Work instructions » Reproduce the lines below exactly, from the one containing "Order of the" through the one containing "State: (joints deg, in", both included. Leave out any pictures.

Information supplied »
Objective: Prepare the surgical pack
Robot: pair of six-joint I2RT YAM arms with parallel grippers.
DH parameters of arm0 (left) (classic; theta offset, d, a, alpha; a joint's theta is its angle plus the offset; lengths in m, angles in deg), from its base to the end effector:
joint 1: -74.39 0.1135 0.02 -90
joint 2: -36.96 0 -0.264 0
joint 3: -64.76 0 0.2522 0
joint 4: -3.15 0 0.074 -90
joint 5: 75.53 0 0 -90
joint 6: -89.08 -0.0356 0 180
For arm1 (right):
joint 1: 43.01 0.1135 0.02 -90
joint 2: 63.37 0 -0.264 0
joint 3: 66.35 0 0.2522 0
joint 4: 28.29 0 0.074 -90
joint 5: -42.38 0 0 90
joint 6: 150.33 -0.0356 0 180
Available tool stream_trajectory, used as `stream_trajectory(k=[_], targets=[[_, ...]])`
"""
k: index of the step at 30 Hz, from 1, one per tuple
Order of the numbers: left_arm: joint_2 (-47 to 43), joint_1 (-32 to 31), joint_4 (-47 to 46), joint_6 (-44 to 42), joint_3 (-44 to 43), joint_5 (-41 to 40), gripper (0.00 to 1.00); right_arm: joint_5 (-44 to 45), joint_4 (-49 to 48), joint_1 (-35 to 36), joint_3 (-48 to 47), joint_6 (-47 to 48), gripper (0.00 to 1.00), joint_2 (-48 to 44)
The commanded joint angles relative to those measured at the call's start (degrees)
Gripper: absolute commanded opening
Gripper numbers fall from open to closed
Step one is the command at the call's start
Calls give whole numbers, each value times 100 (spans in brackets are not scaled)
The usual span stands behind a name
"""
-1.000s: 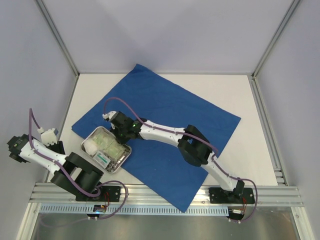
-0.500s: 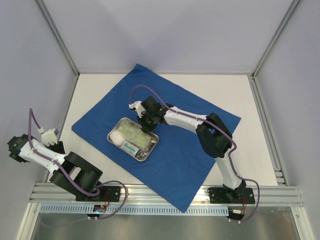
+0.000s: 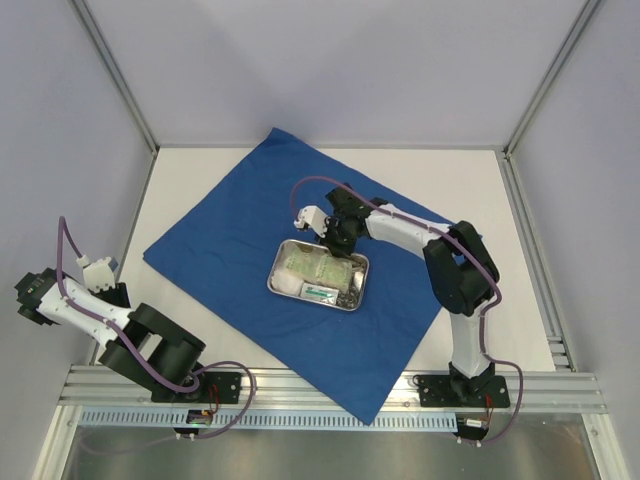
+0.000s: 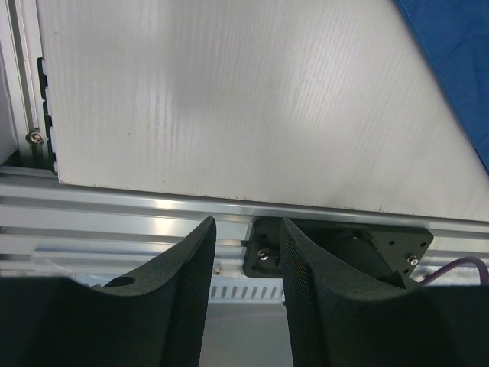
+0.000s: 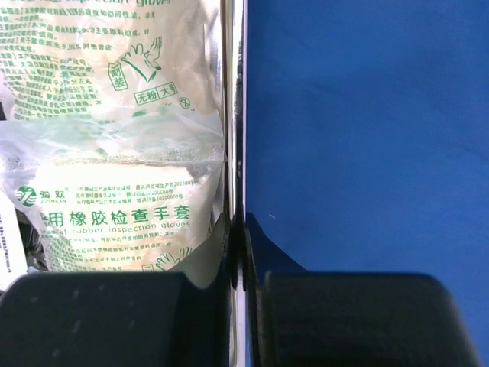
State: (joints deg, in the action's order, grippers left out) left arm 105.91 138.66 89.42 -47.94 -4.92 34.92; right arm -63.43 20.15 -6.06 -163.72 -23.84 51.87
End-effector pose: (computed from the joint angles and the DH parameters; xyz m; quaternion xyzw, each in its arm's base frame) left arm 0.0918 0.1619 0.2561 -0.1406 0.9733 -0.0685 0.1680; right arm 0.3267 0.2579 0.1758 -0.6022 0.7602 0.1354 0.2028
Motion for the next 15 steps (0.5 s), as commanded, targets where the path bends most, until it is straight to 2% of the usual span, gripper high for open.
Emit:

Exercise solution »
Order of the numbers: left_arm: joint_2 (-47 to 43), joint_1 (-32 to 31), joint_4 (-47 to 46), joint_6 (-44 to 42), joint_3 (-44 to 43), joint_5 (-41 to 40), gripper (0.00 to 1.00); right_arm: joint_5 (-44 to 45), joint_4 (-49 to 48), joint_1 (-35 to 36), joint_3 (-48 to 47), joint_6 (-47 to 48), gripper (0.00 to 1.00), joint_2 (-48 to 44)
The commanded joint angles relative to those measured at the call's start (degrees)
Gripper: absolute commanded opening
Gripper numbers fall from open to closed
Step one is the command at the call's start
Calls give whole numbers, each value times 100 (spans in brackets are not scaled)
The usual span stands behind a name
"""
-1.000s: 
-0.500s: 
+0.000s: 
+0.000s: 
+0.000s: 
State: (joints deg, in the action's order, grippers left out) left arm 105.91 138.66 89.42 -47.94 -4.92 34.92; right arm -63.43 20.15 -6.06 -163.72 -23.84 51.87

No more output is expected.